# Persain xTonkinese kitten



## kelly-joy (Oct 14, 2008)

Name Whiskey
breed Persian x Tonkinese
colour/pattern Black tortie
Age about 13 weeks
Sex Female
neutered No not old enough
up to date with vaccinations Yes
Are they micro chipped No
any health problems No
Any behavioural problems No
Any toileting problems such as messing away from try or spraying. None known
used to children yes any children
if so what age any
how do they get on with other cats Fine
how do they get on with dogs No doesn't like dogs at all
indoor or outdoor cat indoor with garden supervised excess
How many hours are they used to be left alone for not long
Diet they are on: James welbeloved biscuits 
Litter used if they have a litter tray:Asda own,Tesco own or Catscan
Where are you in UK? Oxfordshire

This little girl came to me when she was only 4 weeks old , she has the persain and BSH flat type face and has a thick coat but it isn't long
She is full of mischief and doesn't have much time for cuddles.


















Any one interested in her will be home checked and made to sign a homing agreement to say she will be neutered at the right age and this will be chased up. They will also be required to give a donation to the rescue


----------



## kelly-joy (Oct 14, 2008)

possible home found


----------



## kelly-joy (Oct 14, 2008)

home fallen through,so she is still looking


----------



## kelly-joy (Oct 14, 2008)

still looking


----------



## kelly-joy (Oct 14, 2008)

Still looking


----------



## thelioncub (Feb 9, 2009)

She's really cute. Makes me sad that she hasn't got a home yet. 
Is she allowed to be an outdoor cat? Like out through a cat flap into a private garden?


----------



## kelly-joy (Oct 14, 2008)

Yes Whiskey could go out as long as there were no busy roads too close to your house. Please email me at [email protected] if you are interested in her and I will send you our re homing questionnaire


----------



## thelioncub (Feb 9, 2009)

kelly-joy said:


> Yes Whiskey could go out as long as there were no busy roads too close to your house. Please email me at [email protected] if you are interested in her and I will send you our re homing questionnaire


 I've emailed you from my work account. Please do send me the questionnaire, as it could be that we are not suitable to rehome anyway.
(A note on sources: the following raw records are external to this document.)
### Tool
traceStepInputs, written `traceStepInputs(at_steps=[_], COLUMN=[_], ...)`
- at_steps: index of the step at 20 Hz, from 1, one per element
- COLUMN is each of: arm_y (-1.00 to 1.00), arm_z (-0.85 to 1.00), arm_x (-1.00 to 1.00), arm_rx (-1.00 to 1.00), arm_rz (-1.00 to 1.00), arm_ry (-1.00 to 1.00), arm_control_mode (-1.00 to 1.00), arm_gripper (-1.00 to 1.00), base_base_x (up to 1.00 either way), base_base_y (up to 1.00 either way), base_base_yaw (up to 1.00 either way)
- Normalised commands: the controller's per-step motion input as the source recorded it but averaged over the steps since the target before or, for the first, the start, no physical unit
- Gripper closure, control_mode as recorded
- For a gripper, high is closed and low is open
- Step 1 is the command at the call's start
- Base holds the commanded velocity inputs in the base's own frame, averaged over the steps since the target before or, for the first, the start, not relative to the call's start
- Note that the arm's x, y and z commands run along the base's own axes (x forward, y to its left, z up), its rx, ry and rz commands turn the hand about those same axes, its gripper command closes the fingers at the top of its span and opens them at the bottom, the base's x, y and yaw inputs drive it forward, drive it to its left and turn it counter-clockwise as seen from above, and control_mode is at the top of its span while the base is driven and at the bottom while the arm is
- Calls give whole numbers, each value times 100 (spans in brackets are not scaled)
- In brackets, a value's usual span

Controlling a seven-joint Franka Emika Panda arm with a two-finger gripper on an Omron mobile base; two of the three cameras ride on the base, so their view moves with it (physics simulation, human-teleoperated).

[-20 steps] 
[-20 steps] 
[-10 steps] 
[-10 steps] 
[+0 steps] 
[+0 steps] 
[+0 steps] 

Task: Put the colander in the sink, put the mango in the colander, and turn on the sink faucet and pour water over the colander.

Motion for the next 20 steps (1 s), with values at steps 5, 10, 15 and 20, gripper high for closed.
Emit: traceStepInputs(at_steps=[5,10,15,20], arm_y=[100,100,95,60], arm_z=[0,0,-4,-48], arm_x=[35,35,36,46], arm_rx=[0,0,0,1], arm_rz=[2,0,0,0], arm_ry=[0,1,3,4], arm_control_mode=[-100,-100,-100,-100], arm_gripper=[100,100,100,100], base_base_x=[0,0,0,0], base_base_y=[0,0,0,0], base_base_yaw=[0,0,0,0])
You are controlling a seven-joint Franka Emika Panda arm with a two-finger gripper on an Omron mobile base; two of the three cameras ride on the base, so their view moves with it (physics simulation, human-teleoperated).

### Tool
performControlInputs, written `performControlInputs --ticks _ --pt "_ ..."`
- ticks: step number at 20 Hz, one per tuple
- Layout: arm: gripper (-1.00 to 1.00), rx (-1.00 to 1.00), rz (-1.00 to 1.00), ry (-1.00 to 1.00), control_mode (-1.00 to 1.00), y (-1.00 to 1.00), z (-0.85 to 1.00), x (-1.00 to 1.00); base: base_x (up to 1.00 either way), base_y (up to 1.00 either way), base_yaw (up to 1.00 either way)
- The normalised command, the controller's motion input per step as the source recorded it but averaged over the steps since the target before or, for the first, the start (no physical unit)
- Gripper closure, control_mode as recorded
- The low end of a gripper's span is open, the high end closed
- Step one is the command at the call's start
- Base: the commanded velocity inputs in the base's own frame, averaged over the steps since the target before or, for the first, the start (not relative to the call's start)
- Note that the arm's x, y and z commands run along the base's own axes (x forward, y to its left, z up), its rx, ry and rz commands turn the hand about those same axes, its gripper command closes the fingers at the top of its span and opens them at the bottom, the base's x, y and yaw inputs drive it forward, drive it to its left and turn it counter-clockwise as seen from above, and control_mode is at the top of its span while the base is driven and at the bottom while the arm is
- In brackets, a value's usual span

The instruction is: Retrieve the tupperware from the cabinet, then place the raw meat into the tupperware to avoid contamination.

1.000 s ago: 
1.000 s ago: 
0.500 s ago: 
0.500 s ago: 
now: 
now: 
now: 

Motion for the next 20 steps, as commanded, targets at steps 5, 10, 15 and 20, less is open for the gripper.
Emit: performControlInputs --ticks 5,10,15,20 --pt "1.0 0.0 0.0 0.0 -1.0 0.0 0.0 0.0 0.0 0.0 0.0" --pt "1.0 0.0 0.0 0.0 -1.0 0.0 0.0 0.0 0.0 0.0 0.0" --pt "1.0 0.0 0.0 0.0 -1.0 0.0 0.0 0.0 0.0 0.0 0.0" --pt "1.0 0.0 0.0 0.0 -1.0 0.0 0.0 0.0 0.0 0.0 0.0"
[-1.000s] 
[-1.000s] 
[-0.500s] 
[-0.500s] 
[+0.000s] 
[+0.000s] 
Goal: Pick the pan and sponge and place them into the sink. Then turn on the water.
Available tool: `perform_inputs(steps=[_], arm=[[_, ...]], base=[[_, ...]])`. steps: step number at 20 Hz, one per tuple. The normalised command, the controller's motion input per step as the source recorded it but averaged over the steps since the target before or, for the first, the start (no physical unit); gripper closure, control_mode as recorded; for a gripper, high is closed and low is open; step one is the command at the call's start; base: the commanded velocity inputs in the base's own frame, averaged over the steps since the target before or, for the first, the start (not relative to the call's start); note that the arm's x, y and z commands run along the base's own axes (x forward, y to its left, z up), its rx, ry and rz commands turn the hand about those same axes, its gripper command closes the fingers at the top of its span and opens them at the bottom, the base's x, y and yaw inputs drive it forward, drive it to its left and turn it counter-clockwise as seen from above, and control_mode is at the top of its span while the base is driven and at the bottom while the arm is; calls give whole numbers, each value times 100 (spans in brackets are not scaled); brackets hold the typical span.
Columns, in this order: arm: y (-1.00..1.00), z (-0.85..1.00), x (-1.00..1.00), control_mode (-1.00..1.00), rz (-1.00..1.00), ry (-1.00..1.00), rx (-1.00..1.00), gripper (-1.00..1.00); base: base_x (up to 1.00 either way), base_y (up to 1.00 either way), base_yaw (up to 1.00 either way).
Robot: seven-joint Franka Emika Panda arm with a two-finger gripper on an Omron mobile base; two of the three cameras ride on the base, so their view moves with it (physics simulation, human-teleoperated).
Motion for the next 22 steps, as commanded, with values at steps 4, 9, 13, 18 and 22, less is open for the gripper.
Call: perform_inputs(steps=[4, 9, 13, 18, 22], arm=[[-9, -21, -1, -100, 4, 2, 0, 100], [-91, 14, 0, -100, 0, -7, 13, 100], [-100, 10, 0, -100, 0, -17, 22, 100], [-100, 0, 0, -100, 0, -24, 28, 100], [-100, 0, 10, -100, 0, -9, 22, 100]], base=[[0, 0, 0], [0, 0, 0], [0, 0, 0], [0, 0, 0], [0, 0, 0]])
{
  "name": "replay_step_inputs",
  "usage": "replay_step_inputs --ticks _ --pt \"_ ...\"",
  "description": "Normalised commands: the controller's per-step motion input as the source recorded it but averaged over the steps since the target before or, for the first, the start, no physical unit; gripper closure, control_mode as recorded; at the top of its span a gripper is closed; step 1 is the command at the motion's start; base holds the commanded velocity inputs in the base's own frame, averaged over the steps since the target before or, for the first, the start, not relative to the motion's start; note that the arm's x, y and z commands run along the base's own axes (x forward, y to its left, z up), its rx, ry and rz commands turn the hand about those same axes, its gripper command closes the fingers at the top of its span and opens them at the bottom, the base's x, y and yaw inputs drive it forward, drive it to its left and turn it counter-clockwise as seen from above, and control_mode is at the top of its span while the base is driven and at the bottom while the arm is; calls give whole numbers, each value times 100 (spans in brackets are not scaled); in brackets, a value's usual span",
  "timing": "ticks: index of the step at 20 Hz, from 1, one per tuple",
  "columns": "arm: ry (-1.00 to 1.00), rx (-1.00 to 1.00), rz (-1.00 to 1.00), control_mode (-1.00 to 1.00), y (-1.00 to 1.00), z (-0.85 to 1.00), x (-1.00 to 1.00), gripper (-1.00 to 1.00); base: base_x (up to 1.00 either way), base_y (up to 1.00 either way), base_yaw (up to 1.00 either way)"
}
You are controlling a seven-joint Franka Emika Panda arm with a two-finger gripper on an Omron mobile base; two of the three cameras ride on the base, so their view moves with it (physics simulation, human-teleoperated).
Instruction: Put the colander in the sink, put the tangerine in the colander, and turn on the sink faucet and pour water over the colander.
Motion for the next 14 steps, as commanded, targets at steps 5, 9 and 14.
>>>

Don't want to get anyones hopes up


----------



## kelly-joy (Oct 14, 2008)

I have emailed you back, so sorry you are unsuitable to home Whiskey


----------



## thelioncub (Feb 9, 2009)

kelly-joy said:


> I have emailed you back, so sorry you are unsuitable to home Whiskey


 I think you've made the assumption that if we were allergic, we'd simply get rid of her - totally not the case. I've been allergic to my cats for the last 32 years, and they have only ever left us through old age. I only mention it because we couldn't take on a cat that had mega fluffy fur - like a Maine Coon or similar. I might be wrong, but the Tonkinese comes from the Siamese line - which is fine for allergy sufferers. The only bit I'm not sure about is the Persian - although it looks like her fur is much more like the Tonks.


----------



## kelly-joy (Oct 14, 2008)

Her fur is thick similar to BSH fur not like a Siamese or Tonks


----------



## thelioncub (Feb 9, 2009)

kelly-joy said:


> Her fur is thick similar to BSH fur not like a Siamese or Tonks


Thanks for getting back to me. Thick is fine, just as long as she's not long-haired. 

I'll fill in the questionnaire anyway as I suspect we might not be suitable for other reasons. We've always struggled to find a rescue place that will allow us to re-home because we are renting - despite the fact I've lived in this house for 31 years! At the end of the day, all that matters is that these kitties find a good home, right.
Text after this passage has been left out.